= ACTIVITY =
From the records below, transcribe only the lines running from the one with "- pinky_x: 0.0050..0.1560" through the one with "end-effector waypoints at". Keep both of those end lines.

= Source data =
+-------+

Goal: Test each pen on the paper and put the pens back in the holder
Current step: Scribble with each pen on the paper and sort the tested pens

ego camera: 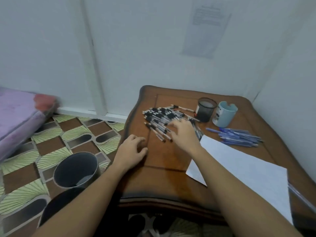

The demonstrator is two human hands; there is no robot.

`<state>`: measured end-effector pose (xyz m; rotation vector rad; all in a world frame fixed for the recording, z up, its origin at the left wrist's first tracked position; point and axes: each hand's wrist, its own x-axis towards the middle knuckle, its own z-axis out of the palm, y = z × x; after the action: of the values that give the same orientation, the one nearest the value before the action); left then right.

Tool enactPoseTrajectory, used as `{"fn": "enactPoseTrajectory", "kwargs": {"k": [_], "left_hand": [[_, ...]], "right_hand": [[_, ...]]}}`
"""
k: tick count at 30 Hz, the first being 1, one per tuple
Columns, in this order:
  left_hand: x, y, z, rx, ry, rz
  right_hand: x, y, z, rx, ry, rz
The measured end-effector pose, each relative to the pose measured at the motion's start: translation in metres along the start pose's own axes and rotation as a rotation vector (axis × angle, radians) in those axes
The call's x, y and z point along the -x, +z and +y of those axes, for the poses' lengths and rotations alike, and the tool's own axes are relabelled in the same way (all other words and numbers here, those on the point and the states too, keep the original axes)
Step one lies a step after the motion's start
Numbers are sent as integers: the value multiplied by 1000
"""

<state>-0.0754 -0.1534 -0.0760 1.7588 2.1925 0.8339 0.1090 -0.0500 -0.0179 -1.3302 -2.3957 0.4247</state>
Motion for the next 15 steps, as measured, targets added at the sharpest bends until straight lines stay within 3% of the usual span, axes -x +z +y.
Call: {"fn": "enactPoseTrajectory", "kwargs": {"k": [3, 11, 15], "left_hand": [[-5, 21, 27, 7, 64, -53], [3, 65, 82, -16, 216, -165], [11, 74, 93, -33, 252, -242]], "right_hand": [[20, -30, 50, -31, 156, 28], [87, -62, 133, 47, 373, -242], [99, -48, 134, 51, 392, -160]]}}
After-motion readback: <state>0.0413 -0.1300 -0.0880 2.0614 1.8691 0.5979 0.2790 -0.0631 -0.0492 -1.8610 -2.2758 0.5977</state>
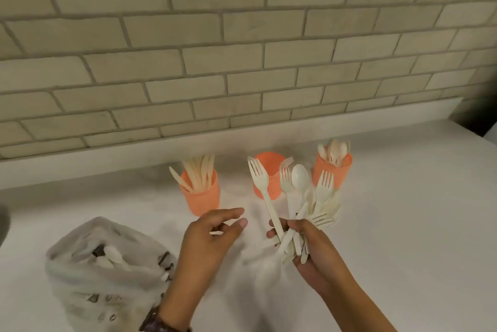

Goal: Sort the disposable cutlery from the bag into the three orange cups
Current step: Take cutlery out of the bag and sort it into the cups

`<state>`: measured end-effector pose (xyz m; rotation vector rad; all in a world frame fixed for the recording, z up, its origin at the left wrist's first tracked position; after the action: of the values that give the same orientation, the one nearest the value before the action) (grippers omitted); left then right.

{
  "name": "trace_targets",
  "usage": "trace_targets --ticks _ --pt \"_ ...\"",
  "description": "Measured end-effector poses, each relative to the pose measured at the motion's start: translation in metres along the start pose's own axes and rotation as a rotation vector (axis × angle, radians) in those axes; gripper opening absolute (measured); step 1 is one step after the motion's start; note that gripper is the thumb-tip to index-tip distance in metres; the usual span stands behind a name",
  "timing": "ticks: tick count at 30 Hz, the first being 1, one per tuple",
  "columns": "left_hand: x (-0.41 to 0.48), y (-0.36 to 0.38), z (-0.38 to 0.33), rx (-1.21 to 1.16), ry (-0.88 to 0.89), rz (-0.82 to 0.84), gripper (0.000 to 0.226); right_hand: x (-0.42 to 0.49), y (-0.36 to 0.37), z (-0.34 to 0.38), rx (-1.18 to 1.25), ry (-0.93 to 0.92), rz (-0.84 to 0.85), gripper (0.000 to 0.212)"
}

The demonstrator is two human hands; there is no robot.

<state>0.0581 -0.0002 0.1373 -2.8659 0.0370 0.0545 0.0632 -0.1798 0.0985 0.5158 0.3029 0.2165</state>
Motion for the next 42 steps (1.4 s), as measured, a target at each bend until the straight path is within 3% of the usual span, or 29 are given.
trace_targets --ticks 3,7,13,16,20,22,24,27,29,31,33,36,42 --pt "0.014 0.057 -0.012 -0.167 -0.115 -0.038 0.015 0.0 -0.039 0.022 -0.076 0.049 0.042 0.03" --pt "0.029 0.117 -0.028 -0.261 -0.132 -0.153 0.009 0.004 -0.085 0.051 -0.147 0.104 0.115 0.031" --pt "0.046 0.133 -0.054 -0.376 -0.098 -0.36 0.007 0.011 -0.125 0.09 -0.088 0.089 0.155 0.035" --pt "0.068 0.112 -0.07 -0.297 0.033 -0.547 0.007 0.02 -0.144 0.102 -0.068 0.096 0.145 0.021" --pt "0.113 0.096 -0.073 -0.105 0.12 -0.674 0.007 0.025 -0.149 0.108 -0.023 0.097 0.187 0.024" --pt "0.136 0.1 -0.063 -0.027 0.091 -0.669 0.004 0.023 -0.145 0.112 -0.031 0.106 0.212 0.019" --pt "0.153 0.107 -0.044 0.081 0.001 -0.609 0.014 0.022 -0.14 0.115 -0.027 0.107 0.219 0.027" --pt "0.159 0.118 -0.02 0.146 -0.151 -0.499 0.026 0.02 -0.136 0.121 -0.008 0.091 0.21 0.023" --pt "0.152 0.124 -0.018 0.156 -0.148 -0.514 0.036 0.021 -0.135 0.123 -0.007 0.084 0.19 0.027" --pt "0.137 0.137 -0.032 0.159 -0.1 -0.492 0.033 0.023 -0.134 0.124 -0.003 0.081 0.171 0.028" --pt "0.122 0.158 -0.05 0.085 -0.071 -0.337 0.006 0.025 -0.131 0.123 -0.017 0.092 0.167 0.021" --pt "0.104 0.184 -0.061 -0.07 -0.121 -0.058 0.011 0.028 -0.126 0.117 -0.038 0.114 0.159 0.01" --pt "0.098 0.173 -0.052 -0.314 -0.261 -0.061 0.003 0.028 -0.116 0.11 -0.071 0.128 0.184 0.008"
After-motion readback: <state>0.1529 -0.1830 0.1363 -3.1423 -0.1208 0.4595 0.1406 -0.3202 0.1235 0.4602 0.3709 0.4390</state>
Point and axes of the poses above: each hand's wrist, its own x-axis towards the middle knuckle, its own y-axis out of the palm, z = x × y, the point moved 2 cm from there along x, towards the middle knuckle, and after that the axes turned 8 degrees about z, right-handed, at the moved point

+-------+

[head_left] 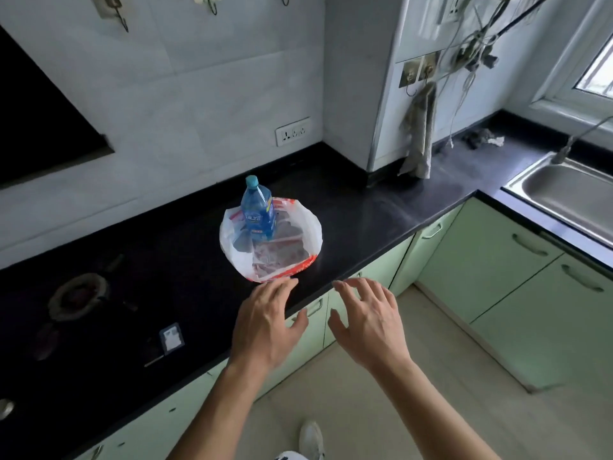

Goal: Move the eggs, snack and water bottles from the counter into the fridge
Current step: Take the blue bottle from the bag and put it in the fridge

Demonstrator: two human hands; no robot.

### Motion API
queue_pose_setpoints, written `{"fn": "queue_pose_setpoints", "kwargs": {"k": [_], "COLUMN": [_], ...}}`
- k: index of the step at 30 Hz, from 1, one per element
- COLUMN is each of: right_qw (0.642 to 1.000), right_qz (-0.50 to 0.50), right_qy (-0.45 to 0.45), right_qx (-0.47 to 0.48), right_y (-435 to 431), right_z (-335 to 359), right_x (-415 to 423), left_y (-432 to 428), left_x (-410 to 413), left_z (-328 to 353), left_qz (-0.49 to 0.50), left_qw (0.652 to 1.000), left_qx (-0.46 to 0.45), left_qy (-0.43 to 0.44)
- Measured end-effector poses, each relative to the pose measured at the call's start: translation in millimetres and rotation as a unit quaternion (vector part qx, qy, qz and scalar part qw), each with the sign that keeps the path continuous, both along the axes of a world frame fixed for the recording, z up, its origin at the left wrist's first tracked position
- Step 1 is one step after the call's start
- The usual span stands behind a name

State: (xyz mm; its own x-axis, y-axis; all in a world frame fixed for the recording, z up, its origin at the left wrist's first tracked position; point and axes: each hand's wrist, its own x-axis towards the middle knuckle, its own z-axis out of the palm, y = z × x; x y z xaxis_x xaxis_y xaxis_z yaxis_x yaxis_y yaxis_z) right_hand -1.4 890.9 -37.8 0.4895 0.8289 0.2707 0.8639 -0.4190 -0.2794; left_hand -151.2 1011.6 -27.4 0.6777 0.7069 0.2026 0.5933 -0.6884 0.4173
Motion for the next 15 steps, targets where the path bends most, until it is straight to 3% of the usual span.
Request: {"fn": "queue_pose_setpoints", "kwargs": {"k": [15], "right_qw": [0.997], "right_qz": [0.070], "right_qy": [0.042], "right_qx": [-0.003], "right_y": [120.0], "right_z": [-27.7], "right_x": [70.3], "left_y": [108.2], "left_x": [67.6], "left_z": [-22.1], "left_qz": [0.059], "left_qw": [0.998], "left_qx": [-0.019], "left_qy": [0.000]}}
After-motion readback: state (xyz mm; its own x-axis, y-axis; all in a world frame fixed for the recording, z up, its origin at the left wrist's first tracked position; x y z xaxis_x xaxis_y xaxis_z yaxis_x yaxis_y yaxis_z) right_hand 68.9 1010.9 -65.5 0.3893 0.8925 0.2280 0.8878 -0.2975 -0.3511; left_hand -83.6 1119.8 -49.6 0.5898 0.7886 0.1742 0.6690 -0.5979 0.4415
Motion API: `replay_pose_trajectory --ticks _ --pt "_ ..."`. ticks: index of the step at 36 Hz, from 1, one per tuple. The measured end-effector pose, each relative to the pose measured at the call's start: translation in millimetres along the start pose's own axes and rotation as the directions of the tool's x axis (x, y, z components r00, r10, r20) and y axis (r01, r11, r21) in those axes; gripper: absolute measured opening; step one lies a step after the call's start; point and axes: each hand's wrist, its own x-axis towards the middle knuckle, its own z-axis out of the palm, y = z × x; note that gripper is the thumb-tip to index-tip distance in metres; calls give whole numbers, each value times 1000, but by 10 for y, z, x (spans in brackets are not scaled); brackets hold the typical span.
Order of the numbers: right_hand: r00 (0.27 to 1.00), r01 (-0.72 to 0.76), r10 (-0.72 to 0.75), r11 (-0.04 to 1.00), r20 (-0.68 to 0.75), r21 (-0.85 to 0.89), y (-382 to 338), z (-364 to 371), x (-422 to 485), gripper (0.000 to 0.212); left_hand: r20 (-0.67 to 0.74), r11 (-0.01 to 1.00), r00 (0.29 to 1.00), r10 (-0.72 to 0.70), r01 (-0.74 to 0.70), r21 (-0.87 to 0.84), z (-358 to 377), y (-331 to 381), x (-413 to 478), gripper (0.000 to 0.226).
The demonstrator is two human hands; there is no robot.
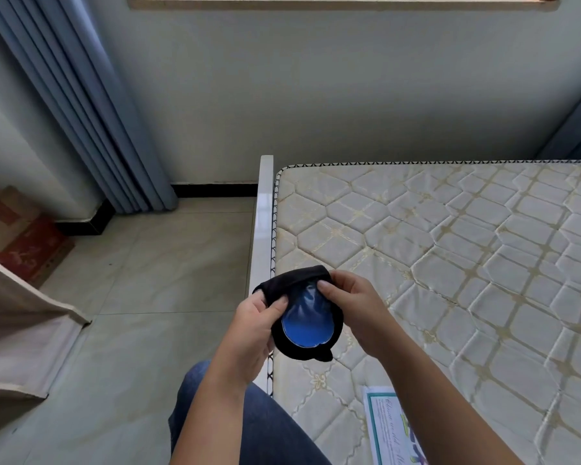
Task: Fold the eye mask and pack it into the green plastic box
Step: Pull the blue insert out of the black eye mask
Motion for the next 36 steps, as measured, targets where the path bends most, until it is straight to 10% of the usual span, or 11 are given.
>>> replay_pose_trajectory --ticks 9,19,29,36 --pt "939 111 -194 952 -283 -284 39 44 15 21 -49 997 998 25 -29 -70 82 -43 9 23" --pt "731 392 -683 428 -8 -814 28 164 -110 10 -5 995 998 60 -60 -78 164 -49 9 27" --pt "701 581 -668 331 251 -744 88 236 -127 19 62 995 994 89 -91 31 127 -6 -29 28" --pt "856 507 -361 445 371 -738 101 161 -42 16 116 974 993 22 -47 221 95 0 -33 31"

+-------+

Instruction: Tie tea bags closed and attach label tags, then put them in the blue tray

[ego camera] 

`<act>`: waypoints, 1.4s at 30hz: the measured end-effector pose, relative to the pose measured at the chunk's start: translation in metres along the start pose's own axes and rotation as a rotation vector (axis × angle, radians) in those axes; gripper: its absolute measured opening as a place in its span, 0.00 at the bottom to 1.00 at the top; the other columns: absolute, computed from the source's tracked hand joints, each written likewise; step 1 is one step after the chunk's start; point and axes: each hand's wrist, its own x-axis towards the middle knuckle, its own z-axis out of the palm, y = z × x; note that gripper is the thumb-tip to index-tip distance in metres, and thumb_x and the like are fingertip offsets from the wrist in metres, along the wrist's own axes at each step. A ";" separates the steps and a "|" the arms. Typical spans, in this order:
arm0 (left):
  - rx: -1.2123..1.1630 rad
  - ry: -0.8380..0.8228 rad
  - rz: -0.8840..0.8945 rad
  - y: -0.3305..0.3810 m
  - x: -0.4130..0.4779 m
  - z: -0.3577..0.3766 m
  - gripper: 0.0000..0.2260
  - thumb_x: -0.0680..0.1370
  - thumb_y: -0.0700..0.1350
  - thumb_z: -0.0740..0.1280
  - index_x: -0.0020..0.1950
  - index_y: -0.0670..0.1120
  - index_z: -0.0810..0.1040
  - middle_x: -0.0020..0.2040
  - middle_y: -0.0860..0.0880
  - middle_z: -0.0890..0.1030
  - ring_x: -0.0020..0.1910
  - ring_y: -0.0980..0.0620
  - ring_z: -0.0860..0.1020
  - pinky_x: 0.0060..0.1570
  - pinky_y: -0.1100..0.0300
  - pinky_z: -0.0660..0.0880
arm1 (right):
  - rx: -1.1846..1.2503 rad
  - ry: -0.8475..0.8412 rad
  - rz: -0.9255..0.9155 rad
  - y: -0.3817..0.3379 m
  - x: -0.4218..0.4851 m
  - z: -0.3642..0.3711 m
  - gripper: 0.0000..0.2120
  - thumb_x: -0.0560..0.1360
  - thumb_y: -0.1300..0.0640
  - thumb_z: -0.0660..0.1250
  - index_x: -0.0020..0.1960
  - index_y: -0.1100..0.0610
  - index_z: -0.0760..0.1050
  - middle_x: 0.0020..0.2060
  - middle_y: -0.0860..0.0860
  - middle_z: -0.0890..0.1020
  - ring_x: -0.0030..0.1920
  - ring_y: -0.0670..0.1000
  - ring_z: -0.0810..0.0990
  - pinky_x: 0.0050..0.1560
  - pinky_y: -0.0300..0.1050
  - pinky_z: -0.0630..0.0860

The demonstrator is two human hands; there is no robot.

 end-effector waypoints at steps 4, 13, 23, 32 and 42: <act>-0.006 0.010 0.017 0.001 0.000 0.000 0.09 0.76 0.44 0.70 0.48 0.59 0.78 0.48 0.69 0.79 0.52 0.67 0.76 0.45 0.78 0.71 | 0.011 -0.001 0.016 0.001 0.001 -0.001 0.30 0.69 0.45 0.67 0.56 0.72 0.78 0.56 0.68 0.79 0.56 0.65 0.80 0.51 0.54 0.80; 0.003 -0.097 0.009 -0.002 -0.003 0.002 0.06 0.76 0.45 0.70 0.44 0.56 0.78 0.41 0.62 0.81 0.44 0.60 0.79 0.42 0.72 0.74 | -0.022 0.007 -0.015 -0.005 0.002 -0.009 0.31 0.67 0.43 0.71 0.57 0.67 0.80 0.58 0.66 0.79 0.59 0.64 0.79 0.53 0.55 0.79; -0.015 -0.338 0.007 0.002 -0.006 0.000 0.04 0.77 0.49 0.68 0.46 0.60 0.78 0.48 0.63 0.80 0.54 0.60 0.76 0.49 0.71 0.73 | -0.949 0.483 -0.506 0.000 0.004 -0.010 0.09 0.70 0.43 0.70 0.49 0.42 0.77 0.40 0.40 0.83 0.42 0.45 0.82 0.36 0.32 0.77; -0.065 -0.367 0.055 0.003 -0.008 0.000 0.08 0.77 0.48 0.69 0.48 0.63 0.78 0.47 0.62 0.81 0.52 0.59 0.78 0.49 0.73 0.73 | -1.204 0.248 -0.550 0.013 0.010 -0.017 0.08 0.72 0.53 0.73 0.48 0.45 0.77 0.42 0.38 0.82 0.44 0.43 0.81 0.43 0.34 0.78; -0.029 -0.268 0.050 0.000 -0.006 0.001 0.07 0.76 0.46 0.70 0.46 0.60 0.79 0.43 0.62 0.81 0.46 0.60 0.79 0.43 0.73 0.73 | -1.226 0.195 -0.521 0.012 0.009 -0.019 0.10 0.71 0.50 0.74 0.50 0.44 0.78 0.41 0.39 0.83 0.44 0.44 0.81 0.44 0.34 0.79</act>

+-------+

= RESPONSE BELOW =
  - pinky_x: 0.0050..0.1560
  - pinky_y: -0.0300..0.1050
  - pinky_z: -0.0630..0.0860

The demonstrator is two human hands; there is no robot.

 end-effector waypoints at steps 4, 13, 23, 32 and 42: <act>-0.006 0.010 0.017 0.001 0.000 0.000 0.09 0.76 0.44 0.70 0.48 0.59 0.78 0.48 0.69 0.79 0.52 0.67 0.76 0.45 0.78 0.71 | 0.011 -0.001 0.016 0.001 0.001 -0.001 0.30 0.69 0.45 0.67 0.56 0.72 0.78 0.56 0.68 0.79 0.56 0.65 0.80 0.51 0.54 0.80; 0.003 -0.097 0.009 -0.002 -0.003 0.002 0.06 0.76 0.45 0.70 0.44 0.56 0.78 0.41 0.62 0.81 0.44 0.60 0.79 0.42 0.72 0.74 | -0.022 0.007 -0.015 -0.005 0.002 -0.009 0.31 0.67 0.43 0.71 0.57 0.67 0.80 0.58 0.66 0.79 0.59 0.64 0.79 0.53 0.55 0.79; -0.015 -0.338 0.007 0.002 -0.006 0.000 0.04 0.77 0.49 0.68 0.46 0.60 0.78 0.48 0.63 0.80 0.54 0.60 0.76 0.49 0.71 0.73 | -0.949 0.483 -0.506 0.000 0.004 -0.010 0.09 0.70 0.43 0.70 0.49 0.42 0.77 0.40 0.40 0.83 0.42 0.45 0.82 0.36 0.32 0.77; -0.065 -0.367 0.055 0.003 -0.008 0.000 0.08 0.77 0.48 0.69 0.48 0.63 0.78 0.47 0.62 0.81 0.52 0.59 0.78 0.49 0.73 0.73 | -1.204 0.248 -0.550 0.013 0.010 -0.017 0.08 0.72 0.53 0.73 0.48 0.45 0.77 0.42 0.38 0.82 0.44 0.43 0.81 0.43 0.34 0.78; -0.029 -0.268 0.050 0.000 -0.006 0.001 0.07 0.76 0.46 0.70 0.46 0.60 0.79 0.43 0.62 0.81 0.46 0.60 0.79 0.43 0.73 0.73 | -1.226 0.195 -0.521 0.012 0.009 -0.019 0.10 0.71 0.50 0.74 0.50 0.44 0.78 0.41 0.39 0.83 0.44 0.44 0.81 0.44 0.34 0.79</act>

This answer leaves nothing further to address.